TNF-α cannot reverse the arrested capacity of PLCγ2-null cells to became OCs. The data presented above show that PLCγ2 is central in RANKL signaling. In OCs, TNF-α appears to be the dominant cytokine mediating inflammatory osteolysis and augments the osteoclastogenic potential of RANKL-exposed OC precursors (3). Due to the capacity of TNF-α to phosphorylate JNK and IκBα in BMMs and OCs (37), we tested its effect in modulating the above-mentioned signaling pathways in cells lacking PLCγ2. TNF-α–mediated phosphorylation of JNK and IκBα occurred similarly in WT and null cells (Figure 8A). Furthermore, TNF-α was not capable of inducing PLCγ2 phosphorylation (Figure 8A), suggesting that the mechanism by which TNF-α regulates JNK and IκBα is PLCγ2 independent. This result prompted us to determine whether TNF-α could rescue the osteoclastogenic defect of Plcg2–/– cells. Interestingly, while TNF-α augmented RANKL-mediated osteoclastogenesis of WT cells (WT OCs without TNF-α, 19.3 ± 1.5/well; WT OCs with TNF-α, 45.3 ± 1.99/well), the cytokine did not have any effect on the null cells, which remained blocked at the early stage of OC development (Plcg2–/– OCs, not detected) (Figure 8B). Consistent with this finding, TNF-α, compared with RANKL, was not capable of promoting NFATc1 upregulation in WT or in PLCγ2-null cells (Figure 8C).

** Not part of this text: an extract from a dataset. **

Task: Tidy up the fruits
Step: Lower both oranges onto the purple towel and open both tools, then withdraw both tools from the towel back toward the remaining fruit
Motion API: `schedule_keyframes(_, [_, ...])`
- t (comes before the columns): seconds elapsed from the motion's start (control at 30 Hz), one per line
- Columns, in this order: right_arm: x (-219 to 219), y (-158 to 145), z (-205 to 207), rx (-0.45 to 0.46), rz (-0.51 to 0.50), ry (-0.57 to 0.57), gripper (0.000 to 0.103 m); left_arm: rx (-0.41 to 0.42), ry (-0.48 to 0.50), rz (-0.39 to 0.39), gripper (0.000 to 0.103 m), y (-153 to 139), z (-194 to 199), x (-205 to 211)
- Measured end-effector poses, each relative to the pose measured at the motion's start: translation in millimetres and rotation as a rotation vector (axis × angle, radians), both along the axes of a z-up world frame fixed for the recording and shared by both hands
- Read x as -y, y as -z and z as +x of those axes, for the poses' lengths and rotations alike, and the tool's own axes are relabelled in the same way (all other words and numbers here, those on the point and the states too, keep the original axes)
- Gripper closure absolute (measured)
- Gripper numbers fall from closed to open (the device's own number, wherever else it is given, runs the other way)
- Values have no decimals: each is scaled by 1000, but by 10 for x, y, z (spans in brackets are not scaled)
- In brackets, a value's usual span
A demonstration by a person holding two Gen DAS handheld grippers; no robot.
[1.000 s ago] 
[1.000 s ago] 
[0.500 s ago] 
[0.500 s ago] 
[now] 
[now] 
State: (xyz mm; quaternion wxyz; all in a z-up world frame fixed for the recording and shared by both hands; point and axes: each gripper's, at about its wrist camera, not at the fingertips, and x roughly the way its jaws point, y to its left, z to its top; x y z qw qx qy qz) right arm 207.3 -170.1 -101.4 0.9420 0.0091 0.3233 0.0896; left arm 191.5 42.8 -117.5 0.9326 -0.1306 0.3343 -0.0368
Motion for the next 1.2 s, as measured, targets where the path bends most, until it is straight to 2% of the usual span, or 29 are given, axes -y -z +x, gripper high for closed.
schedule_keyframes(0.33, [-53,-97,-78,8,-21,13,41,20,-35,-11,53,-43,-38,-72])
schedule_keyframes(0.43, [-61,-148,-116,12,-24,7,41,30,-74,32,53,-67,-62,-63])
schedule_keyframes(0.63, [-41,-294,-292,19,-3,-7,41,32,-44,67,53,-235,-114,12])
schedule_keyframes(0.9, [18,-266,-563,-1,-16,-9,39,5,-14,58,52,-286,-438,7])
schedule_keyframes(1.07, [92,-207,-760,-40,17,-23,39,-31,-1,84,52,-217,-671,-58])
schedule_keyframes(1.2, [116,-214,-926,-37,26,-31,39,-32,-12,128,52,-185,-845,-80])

TNF-α cannot correct the Plcg2–/– OC defect. (A) WT and Plcg2–/– BMMs were stimulated with TNF-α (10 ng/ml) with time. Phosphorylated JNK, IκBα, and PLCγ2 were examined. β-Actin served as control. (B) WT and Plcg2–/– BMMs were cultured for 3 days with RANKL (100 ng/ml) and M-CSF (10 ng/ml). On day 3 TNF-α was also added to the culture media. Cells were fixed and TRAP stained at day 7. Magnification, ×200. (C) WT and Plcg2–/– preOCs were stimulated with TNF-α or RANKL for the indicated times, and expression levels of NFATc1, PLCγ2, and β-actin were determined.